### Try it
Pull out every line below that holds the word "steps".

### Source material

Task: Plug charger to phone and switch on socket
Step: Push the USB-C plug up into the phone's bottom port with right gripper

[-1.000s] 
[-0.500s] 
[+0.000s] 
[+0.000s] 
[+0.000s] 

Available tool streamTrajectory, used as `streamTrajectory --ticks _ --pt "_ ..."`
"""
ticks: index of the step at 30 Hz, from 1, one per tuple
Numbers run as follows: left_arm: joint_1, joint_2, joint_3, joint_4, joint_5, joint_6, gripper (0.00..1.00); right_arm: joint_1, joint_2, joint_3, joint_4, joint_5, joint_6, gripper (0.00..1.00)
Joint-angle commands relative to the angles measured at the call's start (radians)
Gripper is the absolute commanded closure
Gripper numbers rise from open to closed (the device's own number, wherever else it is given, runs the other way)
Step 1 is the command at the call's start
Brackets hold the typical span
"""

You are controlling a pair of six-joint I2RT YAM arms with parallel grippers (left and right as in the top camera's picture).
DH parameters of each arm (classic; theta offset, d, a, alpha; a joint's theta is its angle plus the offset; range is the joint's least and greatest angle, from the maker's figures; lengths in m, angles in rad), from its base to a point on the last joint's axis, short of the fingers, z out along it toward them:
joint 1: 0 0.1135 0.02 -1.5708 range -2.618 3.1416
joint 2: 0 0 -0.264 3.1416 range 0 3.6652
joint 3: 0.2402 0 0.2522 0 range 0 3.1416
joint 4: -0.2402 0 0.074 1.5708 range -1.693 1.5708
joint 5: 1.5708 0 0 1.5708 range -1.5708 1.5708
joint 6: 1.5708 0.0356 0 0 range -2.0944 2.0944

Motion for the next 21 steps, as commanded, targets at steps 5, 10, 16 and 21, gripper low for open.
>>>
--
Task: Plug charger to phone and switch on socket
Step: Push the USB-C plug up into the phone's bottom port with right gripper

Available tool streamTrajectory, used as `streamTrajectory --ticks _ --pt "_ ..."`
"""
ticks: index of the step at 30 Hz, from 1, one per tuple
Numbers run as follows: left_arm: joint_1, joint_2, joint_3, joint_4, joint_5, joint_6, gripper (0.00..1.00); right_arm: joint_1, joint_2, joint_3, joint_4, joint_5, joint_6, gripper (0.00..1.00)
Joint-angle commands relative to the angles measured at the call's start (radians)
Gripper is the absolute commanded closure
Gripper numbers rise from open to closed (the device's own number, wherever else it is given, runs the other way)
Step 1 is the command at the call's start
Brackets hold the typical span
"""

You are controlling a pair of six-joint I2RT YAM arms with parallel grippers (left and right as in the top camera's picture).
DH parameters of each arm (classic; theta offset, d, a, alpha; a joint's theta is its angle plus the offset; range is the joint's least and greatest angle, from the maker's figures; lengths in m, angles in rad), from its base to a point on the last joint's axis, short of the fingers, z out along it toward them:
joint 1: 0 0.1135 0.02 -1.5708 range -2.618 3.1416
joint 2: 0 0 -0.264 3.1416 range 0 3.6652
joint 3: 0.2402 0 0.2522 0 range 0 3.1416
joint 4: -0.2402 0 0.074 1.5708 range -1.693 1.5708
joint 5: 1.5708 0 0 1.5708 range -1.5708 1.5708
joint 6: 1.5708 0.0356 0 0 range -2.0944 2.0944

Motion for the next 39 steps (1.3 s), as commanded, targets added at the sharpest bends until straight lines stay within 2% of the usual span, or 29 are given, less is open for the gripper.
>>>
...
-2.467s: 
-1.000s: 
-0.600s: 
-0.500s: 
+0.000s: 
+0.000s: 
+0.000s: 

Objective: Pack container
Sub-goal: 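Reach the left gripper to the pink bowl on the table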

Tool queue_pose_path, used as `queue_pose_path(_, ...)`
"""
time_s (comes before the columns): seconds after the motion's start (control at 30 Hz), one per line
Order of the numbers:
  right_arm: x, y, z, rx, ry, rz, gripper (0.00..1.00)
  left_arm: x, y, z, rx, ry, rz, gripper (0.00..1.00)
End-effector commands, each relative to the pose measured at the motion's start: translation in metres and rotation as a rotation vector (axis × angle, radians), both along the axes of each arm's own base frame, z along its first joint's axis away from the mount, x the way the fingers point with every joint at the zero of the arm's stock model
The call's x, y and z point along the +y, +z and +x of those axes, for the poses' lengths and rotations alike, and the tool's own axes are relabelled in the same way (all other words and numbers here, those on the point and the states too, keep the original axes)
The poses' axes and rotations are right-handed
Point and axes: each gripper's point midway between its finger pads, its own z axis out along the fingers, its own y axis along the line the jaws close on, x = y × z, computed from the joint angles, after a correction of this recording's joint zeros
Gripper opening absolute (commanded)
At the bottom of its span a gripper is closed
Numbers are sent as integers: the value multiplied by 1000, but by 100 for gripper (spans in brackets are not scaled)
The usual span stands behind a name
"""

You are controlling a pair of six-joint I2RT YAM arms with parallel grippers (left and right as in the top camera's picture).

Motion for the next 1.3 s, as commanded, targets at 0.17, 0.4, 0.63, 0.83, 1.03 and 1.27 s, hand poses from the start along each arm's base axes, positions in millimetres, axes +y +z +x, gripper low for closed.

### Answer section
Motion for the next 21 steps, as commanded, targets at steps 5, 10, 16 and 21, gripper low for open.
Motion for the next 39 steps (1.3 s), as commanded, targets added at the sharpest bends until straight lines stay within 2% of the usual span, or 29 are given, less is open for the gripper.

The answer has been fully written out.